Beantown smoke hounds crack down on tobacco
If you smoke, take a breather before you read this.Boston public officials are debating whether or not they should tighten restrictions on cigarette and cigar sales and use as early as next year. Although these laws currently would only affect the immediate Boston area, their jurisdiction could spread to Waltham and the Brandeis campus.
Under current Massachusetts law, there is a 40 percent excise tax on smokeless tobacco and a 15 percent tax on cigars and cigarettes. All revenues from the tax are sent to the Children's and Seniors' Health Care Assistance Fund. Also, smoking is banned from most public facilities and buildings and tobacco products cannot be sold to minors under the age of 18.
These regulations might be taken a step further. Specifically, the new, tougher rules would ban sales of cigarettes at pharmacies and college campuses, ban smoking on bar and restaurant patios, phase out cigar bars and increase fines imposed on violators of previous smoking regulations.
While lawmakers argue that these guidelines will ultimately boost the health of Bostonians, drugstore chains and tobacco companies are vehemently opposed to this potential decrease in their profits. Additionally, tobacco control experts contend that dogged smokers would resort to other, perhaps illicit means of acquiring such items.

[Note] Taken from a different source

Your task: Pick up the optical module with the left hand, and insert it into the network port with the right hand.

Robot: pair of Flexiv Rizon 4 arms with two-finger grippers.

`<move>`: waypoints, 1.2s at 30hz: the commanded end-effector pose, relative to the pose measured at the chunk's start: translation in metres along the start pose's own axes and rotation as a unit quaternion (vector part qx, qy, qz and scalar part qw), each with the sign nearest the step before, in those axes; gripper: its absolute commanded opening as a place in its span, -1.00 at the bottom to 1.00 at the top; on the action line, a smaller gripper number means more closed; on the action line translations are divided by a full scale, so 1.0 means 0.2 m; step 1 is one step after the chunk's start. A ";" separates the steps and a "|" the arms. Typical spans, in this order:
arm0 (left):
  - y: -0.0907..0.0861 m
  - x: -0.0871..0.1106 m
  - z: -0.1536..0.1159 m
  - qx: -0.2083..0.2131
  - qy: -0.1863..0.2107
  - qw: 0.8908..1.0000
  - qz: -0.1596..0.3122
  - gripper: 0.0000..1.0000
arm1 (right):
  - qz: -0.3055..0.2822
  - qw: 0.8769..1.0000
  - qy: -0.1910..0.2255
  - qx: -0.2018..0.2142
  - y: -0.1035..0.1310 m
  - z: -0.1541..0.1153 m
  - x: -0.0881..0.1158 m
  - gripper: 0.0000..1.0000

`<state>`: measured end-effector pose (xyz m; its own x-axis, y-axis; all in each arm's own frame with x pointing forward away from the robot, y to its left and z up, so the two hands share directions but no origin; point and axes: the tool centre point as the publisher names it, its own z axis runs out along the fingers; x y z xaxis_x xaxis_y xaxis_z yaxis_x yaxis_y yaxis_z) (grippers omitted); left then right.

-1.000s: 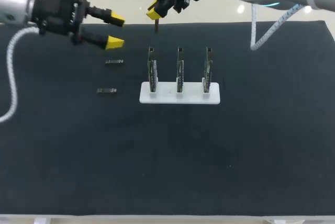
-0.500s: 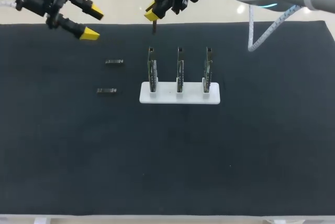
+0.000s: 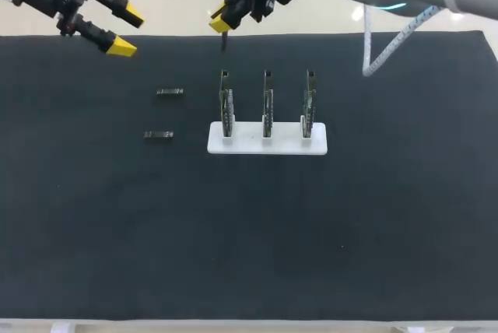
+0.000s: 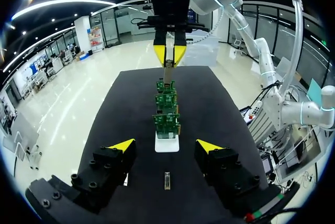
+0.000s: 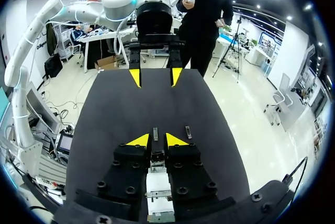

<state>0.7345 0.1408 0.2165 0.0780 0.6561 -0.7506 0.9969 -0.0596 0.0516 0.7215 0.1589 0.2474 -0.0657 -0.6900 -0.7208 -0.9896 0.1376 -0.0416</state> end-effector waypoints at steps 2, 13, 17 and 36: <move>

As a nonsmoker, I certainly wouldn't mind a decrease in the number of cigarettes on campus-I can't say that I am a big fan of breathing in the damaging secondhand smoke they produce. Kiernan Bagge '12, agrees, adding that he "hates the smell."
I recall one time I was eating some pizza on the patio of Cappy's. Some customers at the table next to me were smoking, forcing me to breathe in the stench they produced as I ate. Overall, it wasn't a pleasant experience, to say the least, and I'll be glad to see a law banning the practice in such a locale.
Also, the benefits of a drop in smoking are obvious. According to the Massachusetts Tobacco Control Program, approximately 10,000 Massachusetts residents die of tobacco-related causes, such as lung cancer and heart disease, each year. The state-run health care system has spent $2.7 billion fighting these illnesses, while other consequences of smoking have accounted for $1.5 billion.
Aren't pharmacies supposed to provide medicines and other treatments to help people, not harm them? Clearly, selling products like cigarettes and putting money before people's well-being contradicts this purpose.
Nevertheless, some students have expressed outrage and resentment at the prospect of more limited access to purchasing and using cigarettes. One friend of mine, who requested anonymity, pointed out that she purchases tobacco-related products at a drugstore in Waltham and that if these regulations pass, she "wouldn't even know what to do" and that she "can't help being addicted to this stuff."
Unfortunately, she may have to find another source to support her endless addition to tobacco.